Трагически сложилась судьба другого мистификатора-«архаиста», Томаса Чаттертона (1752—1770). Служа писцом в адвокатской конторе, Чаттертон еще подростком посвящал весь свой досуг изучению старинных рукописей и попытался, воспроизводя их слог и написание, создать обширный цикл произведений от лица вымышленного средневекового автора — бристольского священника XV в. Томаса Роули. Среди этих произведений Чаттертона, в которых ощутимы традиции и народных баллад, и Чосера, и Шекспира, были трагедия «Элла» (из времен борьбы англосаксов с датчанами), фрагменты поэмы «Битва при Гастингсе» (якобы переведенной Роули с древнего англосаксонского подлинника) и др. Наивные в филологическом отношении «подделки» Чаттертона обнаруживали в авторе яркое поэтическое дарование, которому не суждено было развиться. Хорэс Уолпол, которому, как богатому меценату и любителю старины, Чаттертон представил свои «находки», заинтересовался ими, но после того, как поэт Грей и другие знатоки языка опровергли их подлинность, отказал молодому автору в какой-либо поддержке. После тщетных попыток найти литературный заработок в Лондоне Чаттертон, дошедший до предела нищеты, на восемнадцатом году жизни покончил с собой. Слава пришла к нему после смерти. В поэзии английских романтиков его образ стал символом гордого и благородного поэтического таланта, отвергнутого и погубленного обществом. Памяти Чаттертона посвящены стихи Вордсворта, Кольриджа, Китса, Шелли. Во Франции его трагическую судьбу изобразил А. де Виньи в романе «Стелло» и в драме «Чаттертон».

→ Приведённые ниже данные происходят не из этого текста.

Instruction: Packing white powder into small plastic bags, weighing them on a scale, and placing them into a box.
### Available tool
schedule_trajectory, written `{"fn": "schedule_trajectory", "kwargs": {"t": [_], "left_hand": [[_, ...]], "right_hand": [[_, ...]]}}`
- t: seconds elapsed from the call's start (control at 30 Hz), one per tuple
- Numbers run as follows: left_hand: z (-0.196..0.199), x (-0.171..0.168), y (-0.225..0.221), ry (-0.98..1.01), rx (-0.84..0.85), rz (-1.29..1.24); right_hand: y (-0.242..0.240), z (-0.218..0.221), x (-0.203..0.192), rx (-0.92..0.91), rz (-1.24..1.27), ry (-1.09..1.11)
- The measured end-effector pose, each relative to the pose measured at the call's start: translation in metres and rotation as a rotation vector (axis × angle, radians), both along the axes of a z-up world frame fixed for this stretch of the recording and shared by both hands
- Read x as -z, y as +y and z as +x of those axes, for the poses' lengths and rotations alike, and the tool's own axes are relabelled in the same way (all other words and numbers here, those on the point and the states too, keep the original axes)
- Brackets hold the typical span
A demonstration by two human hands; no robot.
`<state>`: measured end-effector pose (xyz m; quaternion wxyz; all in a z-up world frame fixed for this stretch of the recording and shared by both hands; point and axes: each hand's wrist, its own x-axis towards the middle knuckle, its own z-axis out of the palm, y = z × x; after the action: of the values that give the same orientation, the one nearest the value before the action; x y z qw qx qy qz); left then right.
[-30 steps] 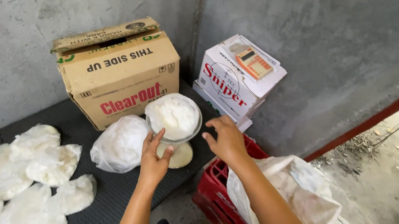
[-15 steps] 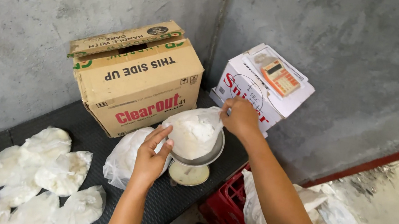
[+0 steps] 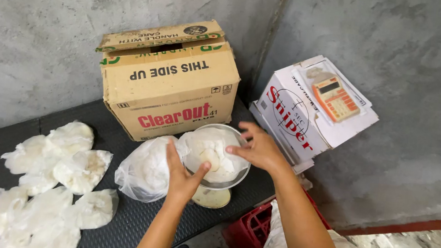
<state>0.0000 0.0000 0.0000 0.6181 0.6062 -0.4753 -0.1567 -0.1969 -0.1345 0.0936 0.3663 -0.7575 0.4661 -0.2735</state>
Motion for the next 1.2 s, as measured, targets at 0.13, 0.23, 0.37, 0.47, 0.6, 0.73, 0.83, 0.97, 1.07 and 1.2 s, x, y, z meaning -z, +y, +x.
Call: {"fn": "schedule_trajectory", "kwargs": {"t": [0.13, 0.23, 0.37, 0.47, 0.6, 0.73, 0.83, 0.97, 1.07, 1.2], "left_hand": [[0.007, 0.014, -0.015, -0.017, 0.012, 0.137], [0.005, -0.033, -0.004, 0.486, 0.114, 0.137], [0.005, -0.068, 0.012, 0.348, 0.169, 0.114], [0.005, -0.06, 0.016, 0.203, 0.159, 0.119], [0.006, -0.063, 0.021, 0.068, 0.134, 0.115], [0.003, -0.076, 0.028, 0.026, 0.128, 0.143], [0.0, -0.07, 0.026, -0.09, 0.165, 0.046], [-0.006, -0.059, 0.024, -0.049, 0.246, -0.056], [-0.013, -0.059, 0.021, 0.246, 0.35, 0.044], [-0.021, -0.033, 0.008, 0.406, 0.354, 0.087]], "right_hand": [[0.016, -0.008, -0.021, -0.105, 0.132, 0.201], [0.028, -0.019, -0.039, -0.172, 0.057, 0.391], [0.043, -0.029, -0.066, -0.206, -0.11, 0.393], [0.049, -0.03, -0.068, -0.129, -0.137, 0.258], [0.044, -0.021, -0.042, 0.023, -0.152, 0.016], [0.074, -0.004, -0.045, 0.079, -0.254, -0.006], [0.077, -0.008, -0.025, 0.084, -0.346, 0.148], [0.078, -0.018, -0.043, 0.038, -0.255, 0.231], [0.071, -0.018, -0.043, -0.048, -0.221, 0.135], [0.052, -0.009, 0.004, -0.366, -0.104, -0.442]]}}
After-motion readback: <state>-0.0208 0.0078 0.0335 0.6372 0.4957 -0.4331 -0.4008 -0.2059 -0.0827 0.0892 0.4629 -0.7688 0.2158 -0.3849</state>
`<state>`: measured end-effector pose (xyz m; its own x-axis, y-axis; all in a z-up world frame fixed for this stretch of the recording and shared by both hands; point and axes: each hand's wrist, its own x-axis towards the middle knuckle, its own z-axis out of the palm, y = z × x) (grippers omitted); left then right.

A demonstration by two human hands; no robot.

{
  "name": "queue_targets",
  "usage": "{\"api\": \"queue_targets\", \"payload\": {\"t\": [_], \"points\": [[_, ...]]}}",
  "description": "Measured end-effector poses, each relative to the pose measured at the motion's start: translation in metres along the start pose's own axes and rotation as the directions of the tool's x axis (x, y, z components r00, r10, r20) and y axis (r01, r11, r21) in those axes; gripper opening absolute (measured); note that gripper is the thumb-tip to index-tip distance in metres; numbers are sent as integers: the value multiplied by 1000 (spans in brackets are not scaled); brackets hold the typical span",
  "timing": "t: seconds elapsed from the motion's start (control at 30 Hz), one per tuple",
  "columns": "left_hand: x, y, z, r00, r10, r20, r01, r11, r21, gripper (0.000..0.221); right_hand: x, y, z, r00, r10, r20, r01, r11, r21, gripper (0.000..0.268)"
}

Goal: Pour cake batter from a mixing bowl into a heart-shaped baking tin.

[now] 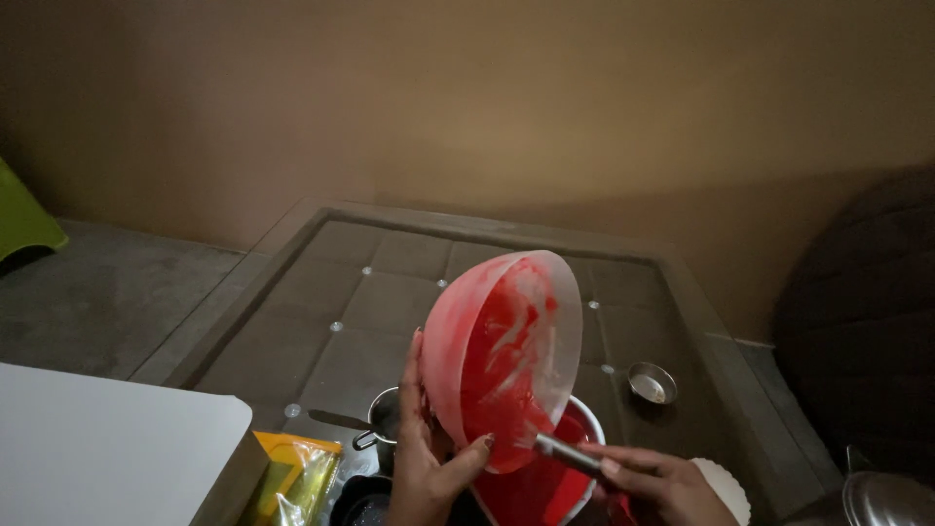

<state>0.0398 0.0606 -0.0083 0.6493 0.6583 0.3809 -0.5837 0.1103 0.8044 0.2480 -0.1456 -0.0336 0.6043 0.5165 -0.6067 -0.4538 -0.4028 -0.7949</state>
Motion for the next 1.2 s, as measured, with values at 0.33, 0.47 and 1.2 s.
{"api": "queue_targets", "payload": {"t": [0.33,0.47,1.2], "points": [[0,36,23,981,160,-108,-89,872,481,122,-51,-29,15,838,-475,-268,315,823,-473,31],[0,50,33,967,255,-20,-189,764,617,121,-55,-30,20,747,-564,-351,367,791,-491,32],[-4,58,49,943,330,43,-257,640,725,124,-59,-31,30,828,-540,-150,501,834,-231,41]]}}
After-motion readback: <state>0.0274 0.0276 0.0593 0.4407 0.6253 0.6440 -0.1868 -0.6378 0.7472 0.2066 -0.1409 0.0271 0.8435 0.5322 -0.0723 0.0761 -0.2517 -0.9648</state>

Одним из самых популярных жанров предромантической литературы в Англии был готический роман, или, как его называли иногда, «роман ужасов». В нем особенно наглядно проявилась переоценка ценностей Просвещения,
возвещенная теоретическими трудами Берка, Херда и др. Жизнь предстает здесь не разумно постижимой, а таинственной, полной роковых загадок; в судьбу людей вмешиваются неведомые, зачастую сверхъестественные силы. Смутные предчувствия, зловещие предзнаменования, ужасающие происшествия становятся главными двигателями повествования.